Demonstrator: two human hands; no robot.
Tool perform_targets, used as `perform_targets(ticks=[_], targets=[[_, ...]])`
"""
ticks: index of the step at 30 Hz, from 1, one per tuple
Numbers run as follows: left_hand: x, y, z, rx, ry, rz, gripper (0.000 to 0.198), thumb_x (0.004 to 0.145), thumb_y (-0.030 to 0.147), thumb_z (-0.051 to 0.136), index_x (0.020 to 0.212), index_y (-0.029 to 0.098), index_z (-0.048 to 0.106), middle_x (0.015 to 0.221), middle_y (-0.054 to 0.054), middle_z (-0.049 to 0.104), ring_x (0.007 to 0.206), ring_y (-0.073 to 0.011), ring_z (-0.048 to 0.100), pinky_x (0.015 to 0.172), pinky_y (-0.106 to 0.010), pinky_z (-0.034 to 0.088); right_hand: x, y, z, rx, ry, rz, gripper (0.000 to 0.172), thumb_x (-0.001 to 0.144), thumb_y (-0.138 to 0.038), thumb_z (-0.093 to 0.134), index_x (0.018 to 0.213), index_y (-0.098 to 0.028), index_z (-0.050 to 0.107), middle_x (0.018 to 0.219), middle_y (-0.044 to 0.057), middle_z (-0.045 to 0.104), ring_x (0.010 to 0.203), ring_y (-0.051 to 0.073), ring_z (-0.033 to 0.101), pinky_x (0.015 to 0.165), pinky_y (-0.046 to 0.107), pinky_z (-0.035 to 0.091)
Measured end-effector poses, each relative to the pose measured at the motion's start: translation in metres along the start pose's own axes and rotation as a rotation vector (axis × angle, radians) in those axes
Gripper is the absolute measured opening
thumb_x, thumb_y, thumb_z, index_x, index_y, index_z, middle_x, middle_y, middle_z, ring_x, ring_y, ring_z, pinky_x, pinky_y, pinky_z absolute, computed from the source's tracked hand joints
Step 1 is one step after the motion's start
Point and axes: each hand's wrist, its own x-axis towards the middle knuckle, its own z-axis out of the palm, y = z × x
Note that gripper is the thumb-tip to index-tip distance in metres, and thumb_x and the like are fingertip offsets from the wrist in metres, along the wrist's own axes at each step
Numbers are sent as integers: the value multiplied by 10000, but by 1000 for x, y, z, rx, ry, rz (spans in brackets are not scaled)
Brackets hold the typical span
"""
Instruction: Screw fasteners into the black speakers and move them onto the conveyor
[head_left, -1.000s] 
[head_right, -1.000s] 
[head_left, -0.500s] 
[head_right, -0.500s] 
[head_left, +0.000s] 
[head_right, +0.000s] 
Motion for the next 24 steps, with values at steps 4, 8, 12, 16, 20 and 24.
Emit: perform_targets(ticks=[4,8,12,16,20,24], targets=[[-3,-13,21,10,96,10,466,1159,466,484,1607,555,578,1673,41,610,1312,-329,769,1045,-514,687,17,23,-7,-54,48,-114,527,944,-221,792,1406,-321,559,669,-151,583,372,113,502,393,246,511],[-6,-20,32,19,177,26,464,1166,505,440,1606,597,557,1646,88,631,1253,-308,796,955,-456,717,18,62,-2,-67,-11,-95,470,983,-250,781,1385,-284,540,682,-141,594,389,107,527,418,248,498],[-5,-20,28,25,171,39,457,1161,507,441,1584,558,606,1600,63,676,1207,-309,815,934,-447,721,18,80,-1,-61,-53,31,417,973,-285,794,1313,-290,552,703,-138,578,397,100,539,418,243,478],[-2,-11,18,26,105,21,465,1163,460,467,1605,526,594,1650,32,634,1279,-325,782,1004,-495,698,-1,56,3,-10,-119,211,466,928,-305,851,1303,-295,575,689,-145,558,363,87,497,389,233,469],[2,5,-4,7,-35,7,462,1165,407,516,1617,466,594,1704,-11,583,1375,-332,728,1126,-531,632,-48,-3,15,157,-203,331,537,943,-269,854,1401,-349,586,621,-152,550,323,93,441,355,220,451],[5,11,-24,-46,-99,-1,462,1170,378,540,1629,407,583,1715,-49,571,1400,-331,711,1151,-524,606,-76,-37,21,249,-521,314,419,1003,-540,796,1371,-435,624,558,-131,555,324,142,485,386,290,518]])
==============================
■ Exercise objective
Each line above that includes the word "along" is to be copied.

■ Solution to this exercise
Measured end-effector poses, each relative to the pose measured at the motion's start: translation in metres along the start pose's own axes and rotation as a rotation vector (axis × angle, radians) in those axes
Note that gripper is the thumb-tip to index-tip distance in metres, and thumb_x and the like are fingertip offsets from the wrist in metres, along the wrist's own axes at each step

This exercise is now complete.